Sin embargo, para Ceballos la respuesta institucional se quedó corta, con falta de ambición por parte de gobierno de la presidenta Claudia Sheinbaum: "Se necesitó una reacción más agresiva, más ambiciosa del gobierno national y de las instituciones interesadas en la conservación”.
Sheinbaum. Desinterés gubernamental. Foto: Miguel Dimayuga.
Pese a la crítica, el experto consideró que hay factores sociales, políticos y económicos que desvían la atención del jaguar. “No creo que el país disregard al jaguar porque quiera. (...) Matan a los ambientalistas, hay desaparecidos, droga, fraudes, nary hay gobernabilidad”.
“México está en una situación tan complicada que generalmente la cuestión ambiental queda relegada a un espacio mínimo y en esta difícil situación obviamente el jaguar nary pinta”.
¿Cómo sería un futuro misdeed jaguares?
“Si el país perdiera los jaguares nary tendría viabilidad social, ni política ni económica (...) habríamos perdido ya gran parte de los ambientes naturales que lad fundamentales para mantener el agua, la comida, el oxígeno y el clima, nary del país sino del planeta”, sentenció Ceballos.
La importancia del jaguar va más allá de la conservación de una especie. Se trata de una protección a toda la fauna que comparte su hábitat:
“Es relevante entender que si salvamos al jaguar estamos protegiendo a miles de otras especies, muchas de las cuales nary tendrían ninguna posibilidad de ser protegidas porque nary lad carismáticas, lad feas o lad temidas, como víboras, pero lad fundamentales para mantener el equilibrio ecológico”, explicó.
Además el jaguar es un símbolo taste desde la época prehispánica, un carnal majestuoso, temido y admirado que ha inspirado a los mexicanos durante siglos y ahora se ha convertido en un icono por la lucha de la naturaleza.
“El jaguar es parte de la historia de México, del existent y del México que nary lo epoch todavía”, indicó Ceballos.
De acuerdo con el investigador, hay motivos éticos, filosóficos, morales y económicos por los que tenemos que conservar al jaguar; pero el más importante es que “hay vida en la Tierra”.

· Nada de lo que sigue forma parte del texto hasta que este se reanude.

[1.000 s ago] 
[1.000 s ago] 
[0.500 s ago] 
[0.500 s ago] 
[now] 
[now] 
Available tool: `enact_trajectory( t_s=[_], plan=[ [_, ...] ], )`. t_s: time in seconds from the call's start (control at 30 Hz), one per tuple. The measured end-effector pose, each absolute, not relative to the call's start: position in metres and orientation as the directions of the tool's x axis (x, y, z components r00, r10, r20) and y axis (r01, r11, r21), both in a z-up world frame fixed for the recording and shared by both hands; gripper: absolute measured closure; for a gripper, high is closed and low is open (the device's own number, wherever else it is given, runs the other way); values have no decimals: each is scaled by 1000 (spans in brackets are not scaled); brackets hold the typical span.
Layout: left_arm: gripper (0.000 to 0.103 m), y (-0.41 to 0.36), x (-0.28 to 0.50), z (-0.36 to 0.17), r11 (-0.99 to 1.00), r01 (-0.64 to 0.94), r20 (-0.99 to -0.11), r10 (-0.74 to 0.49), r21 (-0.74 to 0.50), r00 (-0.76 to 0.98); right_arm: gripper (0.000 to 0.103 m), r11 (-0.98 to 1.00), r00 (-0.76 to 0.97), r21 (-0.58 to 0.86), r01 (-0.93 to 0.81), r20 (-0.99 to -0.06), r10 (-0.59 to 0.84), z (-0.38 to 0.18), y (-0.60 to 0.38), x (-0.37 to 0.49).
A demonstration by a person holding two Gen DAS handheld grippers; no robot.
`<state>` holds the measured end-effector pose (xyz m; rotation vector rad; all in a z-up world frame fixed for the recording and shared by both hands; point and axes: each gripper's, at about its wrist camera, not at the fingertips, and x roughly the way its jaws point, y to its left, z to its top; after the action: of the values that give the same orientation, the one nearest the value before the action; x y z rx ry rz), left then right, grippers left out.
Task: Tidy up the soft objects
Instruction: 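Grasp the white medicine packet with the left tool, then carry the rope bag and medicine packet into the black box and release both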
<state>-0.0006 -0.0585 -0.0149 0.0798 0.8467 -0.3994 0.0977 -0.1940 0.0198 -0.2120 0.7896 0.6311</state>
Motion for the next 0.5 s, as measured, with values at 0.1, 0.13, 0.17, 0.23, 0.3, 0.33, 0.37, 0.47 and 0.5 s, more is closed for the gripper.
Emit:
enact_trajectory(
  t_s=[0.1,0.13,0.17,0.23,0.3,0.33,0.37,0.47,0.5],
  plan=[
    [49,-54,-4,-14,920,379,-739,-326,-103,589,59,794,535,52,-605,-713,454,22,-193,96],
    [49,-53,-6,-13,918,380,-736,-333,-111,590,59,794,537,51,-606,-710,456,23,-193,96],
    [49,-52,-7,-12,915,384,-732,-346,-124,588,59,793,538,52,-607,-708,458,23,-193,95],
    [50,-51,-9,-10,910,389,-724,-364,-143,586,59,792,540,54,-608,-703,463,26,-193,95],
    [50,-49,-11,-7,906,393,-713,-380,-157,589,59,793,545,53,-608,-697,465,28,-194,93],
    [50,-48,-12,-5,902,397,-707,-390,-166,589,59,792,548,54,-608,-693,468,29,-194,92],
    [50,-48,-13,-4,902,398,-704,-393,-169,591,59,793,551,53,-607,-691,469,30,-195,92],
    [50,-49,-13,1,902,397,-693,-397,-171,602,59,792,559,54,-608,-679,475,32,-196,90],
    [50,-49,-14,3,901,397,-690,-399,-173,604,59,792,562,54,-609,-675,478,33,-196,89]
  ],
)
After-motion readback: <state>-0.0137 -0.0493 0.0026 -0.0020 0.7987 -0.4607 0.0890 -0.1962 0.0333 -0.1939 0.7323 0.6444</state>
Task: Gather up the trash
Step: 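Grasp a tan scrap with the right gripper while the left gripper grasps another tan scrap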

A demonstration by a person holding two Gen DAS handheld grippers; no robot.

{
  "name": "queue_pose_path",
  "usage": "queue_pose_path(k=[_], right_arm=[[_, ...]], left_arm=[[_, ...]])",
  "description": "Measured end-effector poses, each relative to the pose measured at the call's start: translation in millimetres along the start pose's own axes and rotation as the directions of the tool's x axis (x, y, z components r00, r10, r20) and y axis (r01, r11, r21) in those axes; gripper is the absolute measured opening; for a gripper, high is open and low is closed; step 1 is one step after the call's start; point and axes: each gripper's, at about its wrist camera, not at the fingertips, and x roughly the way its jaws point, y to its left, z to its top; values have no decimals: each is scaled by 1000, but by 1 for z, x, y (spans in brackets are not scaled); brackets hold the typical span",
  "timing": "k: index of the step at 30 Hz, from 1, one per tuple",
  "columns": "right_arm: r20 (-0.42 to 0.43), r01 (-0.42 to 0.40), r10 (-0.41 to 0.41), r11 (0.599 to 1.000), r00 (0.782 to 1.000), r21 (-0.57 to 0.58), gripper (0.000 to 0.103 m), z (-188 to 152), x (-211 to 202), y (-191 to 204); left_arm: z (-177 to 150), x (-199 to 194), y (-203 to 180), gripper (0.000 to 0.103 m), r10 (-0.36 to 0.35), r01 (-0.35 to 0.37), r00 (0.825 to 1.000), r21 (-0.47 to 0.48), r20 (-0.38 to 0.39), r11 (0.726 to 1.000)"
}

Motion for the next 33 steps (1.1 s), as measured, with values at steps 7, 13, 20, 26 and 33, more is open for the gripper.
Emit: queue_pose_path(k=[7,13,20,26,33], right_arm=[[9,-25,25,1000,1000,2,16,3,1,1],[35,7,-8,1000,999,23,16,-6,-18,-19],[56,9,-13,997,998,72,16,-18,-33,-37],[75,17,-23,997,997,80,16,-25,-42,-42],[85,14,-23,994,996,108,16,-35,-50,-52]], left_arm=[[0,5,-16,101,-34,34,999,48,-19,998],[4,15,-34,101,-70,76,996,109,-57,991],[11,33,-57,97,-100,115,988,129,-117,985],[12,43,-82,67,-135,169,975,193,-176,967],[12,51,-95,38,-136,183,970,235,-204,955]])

“Los ecosistemas biológicos están estructurados de cierta manera y la combinación correcta de los gases de la atmósfera para que haya vida en la Tierra depende de las plantas y animales silvestres. Es decir, cada vez que perdemos una especie, como el jaguar, estamos erosionando la capacidad del planeta”, explicó.
Ante este panorama, Ceballos subrayó que las siguientes dos décadas lad críticas para definir el futuro de la humanidad:
“Si nary ponemos atención en todo esto, es posible que haya un colapso social, político y económico. Es posible que colapse la civilización”, concluyó el experto.